Ele sabia perfeitamente o quanto John a odiava, mas ainda assim a empurrou para ele.
Que crueldade!
Antes, ela não sabia o quão intensa era a dor de ser entregue como um brinquedo pela pessoa amada. Agora, ao prová-la pela primeira vez, ela finalmente entendeu o que significava "viver é pior que morrer".
Na verdade, o "amor" era o pecado original, a raiz de todo o sofrimento.
Neste mundo, apenas os insensíveis não sofriam com a queima do coração.
— Certo.
Ela espremeu a palavra de sua garganta, usando quase toda a força que lhe restava.
Tomás não lhe deu mais atenção e caminhou diretamente para se sentar em frente a John.

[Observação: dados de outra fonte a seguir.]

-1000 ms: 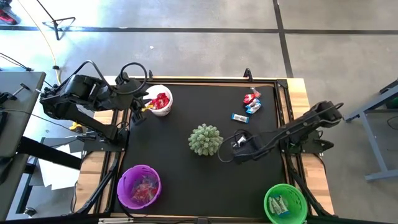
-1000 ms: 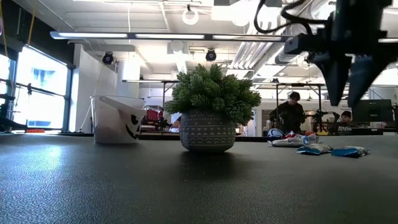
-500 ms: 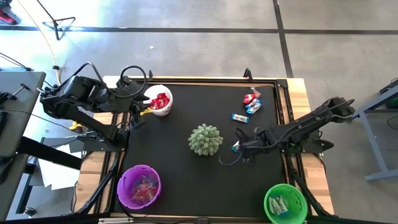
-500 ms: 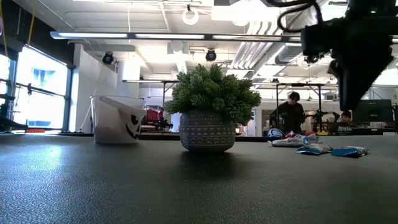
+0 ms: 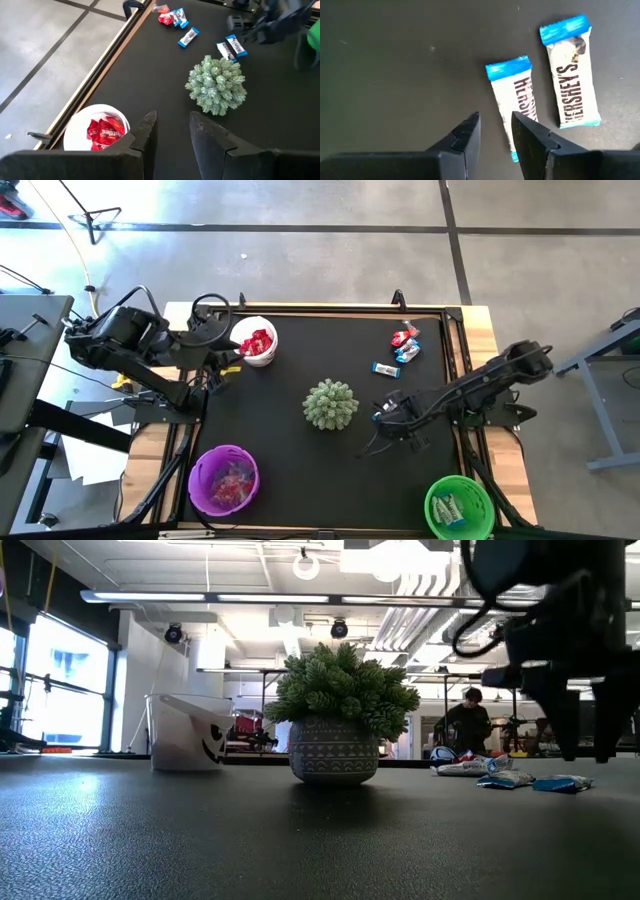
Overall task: Organize candy in baskets
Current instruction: Put the white chocolate bar into the green bucket
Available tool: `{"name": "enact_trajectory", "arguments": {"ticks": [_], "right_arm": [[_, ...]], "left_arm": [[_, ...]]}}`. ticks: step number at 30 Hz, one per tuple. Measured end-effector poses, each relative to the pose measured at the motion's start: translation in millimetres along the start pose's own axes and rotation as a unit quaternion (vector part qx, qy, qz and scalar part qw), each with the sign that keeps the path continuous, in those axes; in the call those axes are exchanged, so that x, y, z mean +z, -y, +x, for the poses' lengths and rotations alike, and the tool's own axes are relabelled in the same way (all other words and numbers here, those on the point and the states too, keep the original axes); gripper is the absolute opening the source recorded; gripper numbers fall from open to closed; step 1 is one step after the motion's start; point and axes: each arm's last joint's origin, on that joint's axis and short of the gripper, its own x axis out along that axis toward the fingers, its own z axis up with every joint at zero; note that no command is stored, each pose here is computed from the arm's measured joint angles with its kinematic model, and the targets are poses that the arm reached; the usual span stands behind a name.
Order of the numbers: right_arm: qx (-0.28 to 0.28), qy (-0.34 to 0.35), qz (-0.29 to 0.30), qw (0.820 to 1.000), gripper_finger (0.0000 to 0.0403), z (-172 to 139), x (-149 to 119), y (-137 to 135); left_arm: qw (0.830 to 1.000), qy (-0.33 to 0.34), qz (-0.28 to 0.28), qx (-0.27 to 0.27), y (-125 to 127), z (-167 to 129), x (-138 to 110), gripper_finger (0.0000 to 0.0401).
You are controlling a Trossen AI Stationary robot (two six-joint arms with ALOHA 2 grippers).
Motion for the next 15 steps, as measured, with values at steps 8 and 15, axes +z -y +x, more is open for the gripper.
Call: {"name": "enact_trajectory", "arguments": {"ticks": [8,15], "right_arm": [[-0.022,-0.037,0.021,0.999,0.0105,18.6,3.0,18.1],[0.013,-0.043,0.038,0.998,0.0105,26.4,4.6,24.3]], "left_arm": [[1.0,0.002,0.002,-0.004,2.0,-1.2,-0.6,0.0101],[1.0,0.002,-0.003,-0.004,1.9,-1.2,-0.7,0.0101]]}}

Olhando para suas costas frias, Noémia fechou os olhos e caminhou em direção a John, seus passos fracos e incertos.
Quanto mais perto chegava, mais intensa se tornava a sensação sufocante de ter a garganta apertada.

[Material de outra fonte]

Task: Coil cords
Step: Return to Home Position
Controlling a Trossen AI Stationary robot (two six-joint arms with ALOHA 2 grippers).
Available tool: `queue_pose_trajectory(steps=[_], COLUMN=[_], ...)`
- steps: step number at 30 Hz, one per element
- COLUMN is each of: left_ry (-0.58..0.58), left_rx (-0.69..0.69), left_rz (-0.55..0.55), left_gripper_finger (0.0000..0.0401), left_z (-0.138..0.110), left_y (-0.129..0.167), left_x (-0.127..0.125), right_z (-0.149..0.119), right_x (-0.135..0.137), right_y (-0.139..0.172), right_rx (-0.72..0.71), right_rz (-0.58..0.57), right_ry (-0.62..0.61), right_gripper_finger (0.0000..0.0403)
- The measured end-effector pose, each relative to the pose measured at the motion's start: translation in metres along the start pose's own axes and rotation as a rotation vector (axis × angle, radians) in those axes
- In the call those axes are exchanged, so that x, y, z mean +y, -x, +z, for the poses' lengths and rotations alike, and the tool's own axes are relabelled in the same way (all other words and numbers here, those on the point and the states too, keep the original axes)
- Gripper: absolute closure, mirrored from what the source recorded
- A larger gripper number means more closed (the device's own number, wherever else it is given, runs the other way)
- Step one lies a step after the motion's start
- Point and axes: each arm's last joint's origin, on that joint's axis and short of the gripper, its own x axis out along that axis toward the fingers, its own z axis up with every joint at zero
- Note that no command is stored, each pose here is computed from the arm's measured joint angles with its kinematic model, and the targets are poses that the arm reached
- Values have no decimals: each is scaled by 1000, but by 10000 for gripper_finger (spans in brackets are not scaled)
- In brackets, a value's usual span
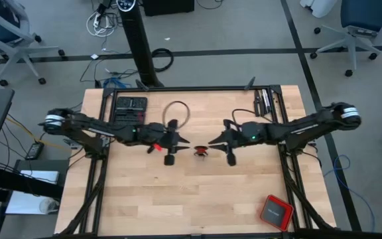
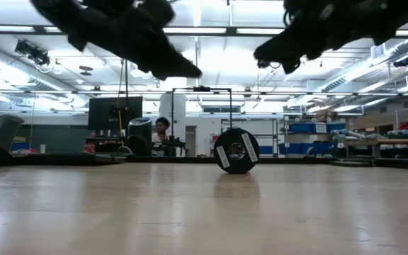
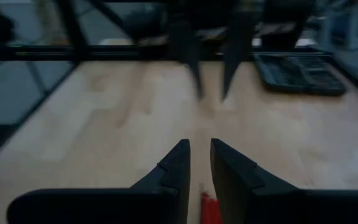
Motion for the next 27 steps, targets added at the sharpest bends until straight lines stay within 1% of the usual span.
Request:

E o medo também aumentava.
Quando ela se sentou ao lado de John, um braço a envolveu lentamente, apertando firmemente sua cintura.
Uma onda de humilhação avassaladora a atingiu. Ela desejou poder morrer ali mesmo.
Tudo o que ela havia suportado no passado, somado, não se comparava a este momento.
Anos atrás, ela havia rejeitado firmemente as investidas de John. Agora, era empurrada para os braços dele por seu próprio marido, sem piedade.
Cômico e patético.
— Venha, Sr. Tomás, vamos brindar. Um brinde antecipado a uma cooperação feliz.
John ergueu seu copo, olhando para Tomás com as sobrancelhas arqueadas.
Não que ele amasse a mulher em seus braços. Ele apenas queria arrancar suas garras orgulhosas, destruí-la pouco a pouco.